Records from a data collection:
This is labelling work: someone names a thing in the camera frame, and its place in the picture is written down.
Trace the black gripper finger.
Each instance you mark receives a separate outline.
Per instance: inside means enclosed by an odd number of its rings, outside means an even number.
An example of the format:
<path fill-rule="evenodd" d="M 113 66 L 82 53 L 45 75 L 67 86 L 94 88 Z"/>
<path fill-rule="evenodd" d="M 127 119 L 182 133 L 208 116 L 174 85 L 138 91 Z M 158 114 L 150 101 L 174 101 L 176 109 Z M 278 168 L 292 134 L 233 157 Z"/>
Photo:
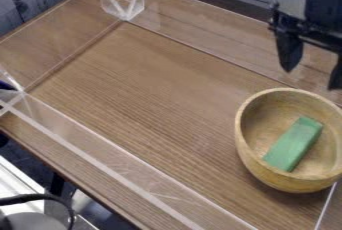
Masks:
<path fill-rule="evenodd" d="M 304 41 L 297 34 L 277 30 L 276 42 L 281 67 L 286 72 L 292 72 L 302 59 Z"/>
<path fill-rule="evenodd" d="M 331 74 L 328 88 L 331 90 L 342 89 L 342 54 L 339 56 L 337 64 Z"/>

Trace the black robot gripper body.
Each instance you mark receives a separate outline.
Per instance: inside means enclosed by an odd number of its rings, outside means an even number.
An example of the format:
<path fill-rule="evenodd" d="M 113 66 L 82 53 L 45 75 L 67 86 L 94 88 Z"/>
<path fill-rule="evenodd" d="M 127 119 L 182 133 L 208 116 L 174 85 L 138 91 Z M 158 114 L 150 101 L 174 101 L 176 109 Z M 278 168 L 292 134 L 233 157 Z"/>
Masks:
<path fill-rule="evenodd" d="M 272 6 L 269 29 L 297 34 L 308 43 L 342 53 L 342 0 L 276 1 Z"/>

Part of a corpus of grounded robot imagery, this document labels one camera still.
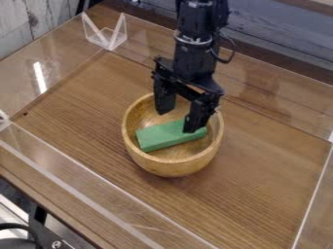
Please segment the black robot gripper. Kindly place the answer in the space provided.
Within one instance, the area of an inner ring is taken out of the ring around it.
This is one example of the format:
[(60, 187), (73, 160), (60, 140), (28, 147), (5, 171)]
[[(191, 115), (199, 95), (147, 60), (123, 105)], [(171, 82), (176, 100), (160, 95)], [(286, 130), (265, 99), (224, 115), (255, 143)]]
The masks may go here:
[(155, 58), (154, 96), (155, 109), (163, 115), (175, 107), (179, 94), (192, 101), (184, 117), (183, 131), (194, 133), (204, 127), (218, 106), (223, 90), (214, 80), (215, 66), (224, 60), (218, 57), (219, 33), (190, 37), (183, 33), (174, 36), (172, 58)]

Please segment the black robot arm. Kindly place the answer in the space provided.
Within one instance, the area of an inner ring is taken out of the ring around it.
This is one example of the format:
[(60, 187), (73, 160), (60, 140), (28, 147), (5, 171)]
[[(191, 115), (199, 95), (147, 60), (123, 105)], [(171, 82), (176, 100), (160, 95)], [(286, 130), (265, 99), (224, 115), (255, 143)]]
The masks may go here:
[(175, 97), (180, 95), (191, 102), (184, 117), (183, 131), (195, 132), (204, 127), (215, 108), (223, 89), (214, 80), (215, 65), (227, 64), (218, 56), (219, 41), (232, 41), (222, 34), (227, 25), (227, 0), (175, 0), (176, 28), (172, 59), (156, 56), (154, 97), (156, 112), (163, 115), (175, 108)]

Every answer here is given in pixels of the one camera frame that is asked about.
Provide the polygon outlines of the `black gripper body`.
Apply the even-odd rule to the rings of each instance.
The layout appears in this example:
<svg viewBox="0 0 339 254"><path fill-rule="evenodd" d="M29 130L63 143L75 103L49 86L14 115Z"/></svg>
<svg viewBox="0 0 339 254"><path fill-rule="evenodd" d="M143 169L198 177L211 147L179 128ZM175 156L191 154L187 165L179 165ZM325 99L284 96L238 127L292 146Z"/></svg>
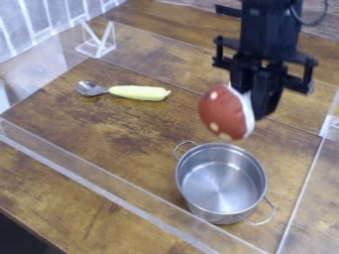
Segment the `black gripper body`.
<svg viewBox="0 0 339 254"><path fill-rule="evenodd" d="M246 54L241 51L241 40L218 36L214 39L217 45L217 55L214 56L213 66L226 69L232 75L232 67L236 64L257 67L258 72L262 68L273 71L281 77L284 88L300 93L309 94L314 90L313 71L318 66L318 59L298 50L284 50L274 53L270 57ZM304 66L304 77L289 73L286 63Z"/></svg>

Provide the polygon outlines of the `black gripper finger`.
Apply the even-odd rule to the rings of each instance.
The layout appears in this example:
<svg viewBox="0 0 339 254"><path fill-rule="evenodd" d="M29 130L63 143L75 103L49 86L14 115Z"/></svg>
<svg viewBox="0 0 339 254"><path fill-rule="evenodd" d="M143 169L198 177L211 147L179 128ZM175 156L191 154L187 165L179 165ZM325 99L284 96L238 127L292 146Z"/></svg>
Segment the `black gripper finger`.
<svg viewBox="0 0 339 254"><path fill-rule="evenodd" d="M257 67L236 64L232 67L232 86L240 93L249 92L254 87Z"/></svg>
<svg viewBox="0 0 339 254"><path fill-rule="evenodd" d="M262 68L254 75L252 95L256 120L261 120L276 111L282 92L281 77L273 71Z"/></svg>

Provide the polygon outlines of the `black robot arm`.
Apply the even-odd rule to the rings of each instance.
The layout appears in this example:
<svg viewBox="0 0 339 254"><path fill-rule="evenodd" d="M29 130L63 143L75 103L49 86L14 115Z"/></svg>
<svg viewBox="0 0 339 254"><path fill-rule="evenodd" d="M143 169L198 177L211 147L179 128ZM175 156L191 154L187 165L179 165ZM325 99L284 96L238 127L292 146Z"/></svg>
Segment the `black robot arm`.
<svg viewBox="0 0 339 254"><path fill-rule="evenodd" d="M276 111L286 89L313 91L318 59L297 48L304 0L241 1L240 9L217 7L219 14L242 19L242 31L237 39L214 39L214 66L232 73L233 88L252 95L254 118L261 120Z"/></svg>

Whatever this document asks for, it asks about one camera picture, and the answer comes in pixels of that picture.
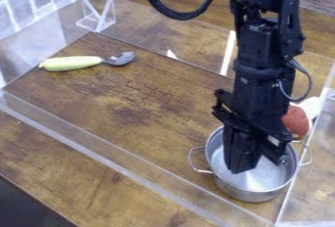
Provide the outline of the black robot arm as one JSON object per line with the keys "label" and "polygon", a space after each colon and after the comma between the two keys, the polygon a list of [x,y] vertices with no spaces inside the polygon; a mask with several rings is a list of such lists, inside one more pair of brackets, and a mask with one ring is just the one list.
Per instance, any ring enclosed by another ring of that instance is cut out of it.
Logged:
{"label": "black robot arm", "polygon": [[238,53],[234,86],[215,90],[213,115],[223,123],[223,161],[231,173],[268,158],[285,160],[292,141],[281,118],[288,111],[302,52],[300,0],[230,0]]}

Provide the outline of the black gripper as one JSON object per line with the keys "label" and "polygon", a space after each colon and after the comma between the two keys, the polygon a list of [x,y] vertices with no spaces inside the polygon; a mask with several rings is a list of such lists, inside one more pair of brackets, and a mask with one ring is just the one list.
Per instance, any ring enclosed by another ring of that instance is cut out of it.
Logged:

▶ [Exercise objective]: Give an exact copy of the entries, excluding all pictures.

▶ [Completed exercise]:
This is labelling work: someone names a thing in the camera frame, and its place in the picture is written down.
Trace the black gripper finger.
Each instance you mark receives a separate outline.
Per instance: inside means enclosed by an odd number of its rings, outside means an even number.
An example of the format:
<path fill-rule="evenodd" d="M 113 66 L 82 53 L 45 75 L 67 86 L 94 88 Z"/>
<path fill-rule="evenodd" d="M 127 119 L 182 133 L 208 116 L 174 85 L 138 91 Z M 158 114 L 150 101 L 174 101 L 176 109 Z M 278 168 L 292 134 L 233 157 Z"/>
Photo:
Masks:
<path fill-rule="evenodd" d="M 304 41 L 297 34 L 277 30 L 276 42 L 281 67 L 286 72 L 292 72 L 302 59 Z"/>
<path fill-rule="evenodd" d="M 331 74 L 328 88 L 331 90 L 342 89 L 342 54 L 339 56 L 337 64 Z"/>

Trace the black robot gripper body.
Each instance you mark receives a separate outline.
Per instance: inside means enclosed by an odd number of its rings, outside means an even number.
An example of the format:
<path fill-rule="evenodd" d="M 113 66 L 82 53 L 45 75 L 67 86 L 94 88 Z"/>
<path fill-rule="evenodd" d="M 127 119 L 182 133 L 208 116 L 174 85 L 138 91 Z M 158 114 L 150 101 L 174 101 L 176 109 Z M 278 168 L 292 134 L 233 157 Z"/>
Masks:
<path fill-rule="evenodd" d="M 272 6 L 269 29 L 297 34 L 308 43 L 342 53 L 342 0 L 276 1 Z"/>

Part of a corpus of grounded robot imagery, this document labels one camera still.
Please segment the black robot gripper. Kindly place the answer in the space provided.
Within one instance, the area of an inner ring is taken out of the ring around it.
This is one example of the format:
[(60, 187), (73, 160), (60, 140), (28, 147), (5, 171)]
[[(191, 115), (199, 95), (147, 60), (123, 105)], [(171, 82), (176, 100), (160, 95)], [(286, 130), (265, 99), (224, 115), (255, 143)]]
The masks may go here:
[(155, 58), (154, 96), (155, 109), (163, 115), (175, 107), (179, 94), (192, 101), (184, 117), (183, 131), (194, 133), (204, 127), (218, 106), (223, 90), (214, 80), (215, 66), (224, 60), (218, 57), (219, 33), (190, 37), (183, 33), (174, 36), (172, 58)]

Please segment the black robot arm. Kindly place the answer in the space provided.
Within one instance, the area of an inner ring is taken out of the ring around it.
This is one example of the format:
[(60, 187), (73, 160), (60, 140), (28, 147), (5, 171)]
[[(191, 115), (199, 95), (147, 60), (123, 105)], [(171, 82), (176, 100), (160, 95)], [(286, 130), (265, 99), (224, 115), (255, 143)]]
The masks may go here:
[(175, 97), (180, 95), (191, 102), (184, 117), (183, 131), (195, 132), (204, 127), (215, 108), (223, 89), (214, 80), (215, 65), (227, 64), (218, 56), (219, 41), (232, 41), (222, 34), (227, 25), (227, 0), (175, 0), (176, 28), (172, 59), (156, 56), (154, 97), (156, 112), (163, 115), (175, 108)]

Every answer here is given in pixels of the one camera frame that is asked about.
Provide the polygon outlines of the `black gripper body`.
Apply the even-odd rule to the rings of each instance.
The layout appears in this example:
<svg viewBox="0 0 339 254"><path fill-rule="evenodd" d="M29 130L63 143L75 103L49 86L14 115Z"/></svg>
<svg viewBox="0 0 339 254"><path fill-rule="evenodd" d="M143 169L198 177L211 147L179 128ZM175 156L191 154L187 165L179 165ZM325 99L284 96L238 127L292 146Z"/></svg>
Segment the `black gripper body`.
<svg viewBox="0 0 339 254"><path fill-rule="evenodd" d="M246 54L241 51L241 40L218 36L214 39L217 45L217 55L214 56L213 66L226 69L232 75L232 67L236 64L257 67L258 72L262 68L273 71L281 77L284 88L300 93L309 94L314 90L313 71L318 66L318 59L298 50L284 50L274 53L270 57ZM304 66L304 77L289 73L286 63Z"/></svg>

Provide the polygon outlines of the `black gripper finger`.
Apply the even-odd rule to the rings of each instance.
The layout appears in this example:
<svg viewBox="0 0 339 254"><path fill-rule="evenodd" d="M29 130L63 143L75 103L49 86L14 115Z"/></svg>
<svg viewBox="0 0 339 254"><path fill-rule="evenodd" d="M143 169L198 177L211 147L179 128ZM175 156L191 154L187 165L179 165ZM325 99L284 96L238 127L292 146Z"/></svg>
Segment the `black gripper finger`.
<svg viewBox="0 0 339 254"><path fill-rule="evenodd" d="M257 67L236 64L232 67L232 86L240 93L249 92L254 87Z"/></svg>
<svg viewBox="0 0 339 254"><path fill-rule="evenodd" d="M262 68L254 75L252 95L256 120L261 120L276 111L282 92L281 77L273 71Z"/></svg>

Provide the polygon outlines of the `black robot arm`.
Apply the even-odd rule to the rings of each instance.
The layout appears in this example:
<svg viewBox="0 0 339 254"><path fill-rule="evenodd" d="M29 130L63 143L75 103L49 86L14 115Z"/></svg>
<svg viewBox="0 0 339 254"><path fill-rule="evenodd" d="M143 169L198 177L211 147L179 128ZM175 156L191 154L187 165L179 165ZM325 99L284 96L238 127L292 146Z"/></svg>
Segment the `black robot arm`.
<svg viewBox="0 0 339 254"><path fill-rule="evenodd" d="M276 111L286 89L313 91L318 59L297 48L304 0L241 1L240 9L217 7L219 14L242 19L242 31L237 39L214 39L214 66L232 73L233 88L252 95L254 118L261 120Z"/></svg>

Whatever this document asks for, it asks about one camera picture, and the answer comes in pixels of that picture.
Provide the outline of the black robot arm as one JSON object per line with the keys "label" and "polygon", a space after each colon and after the comma between the two keys, the polygon a list of [x,y] vertices with no spaces inside the polygon; a mask with several rings is a list of such lists, inside one more pair of brackets, and a mask with one ring is just the one list.
Per instance, any ring enclosed by another ring of that instance is cut out of it.
Logged:
{"label": "black robot arm", "polygon": [[238,53],[234,86],[215,90],[213,115],[223,123],[223,161],[231,173],[268,158],[285,160],[292,141],[281,118],[288,111],[302,52],[300,0],[230,0]]}

Provide the outline of the black gripper as one JSON object per line with the keys "label" and "polygon", a space after each colon and after the comma between the two keys, the polygon a list of [x,y] vertices with no spaces inside the polygon; a mask with several rings is a list of such lists, inside one more pair of brackets, and a mask with one ring is just the one list.
Per instance, any ring enclosed by another ring of that instance is cut out of it.
Logged:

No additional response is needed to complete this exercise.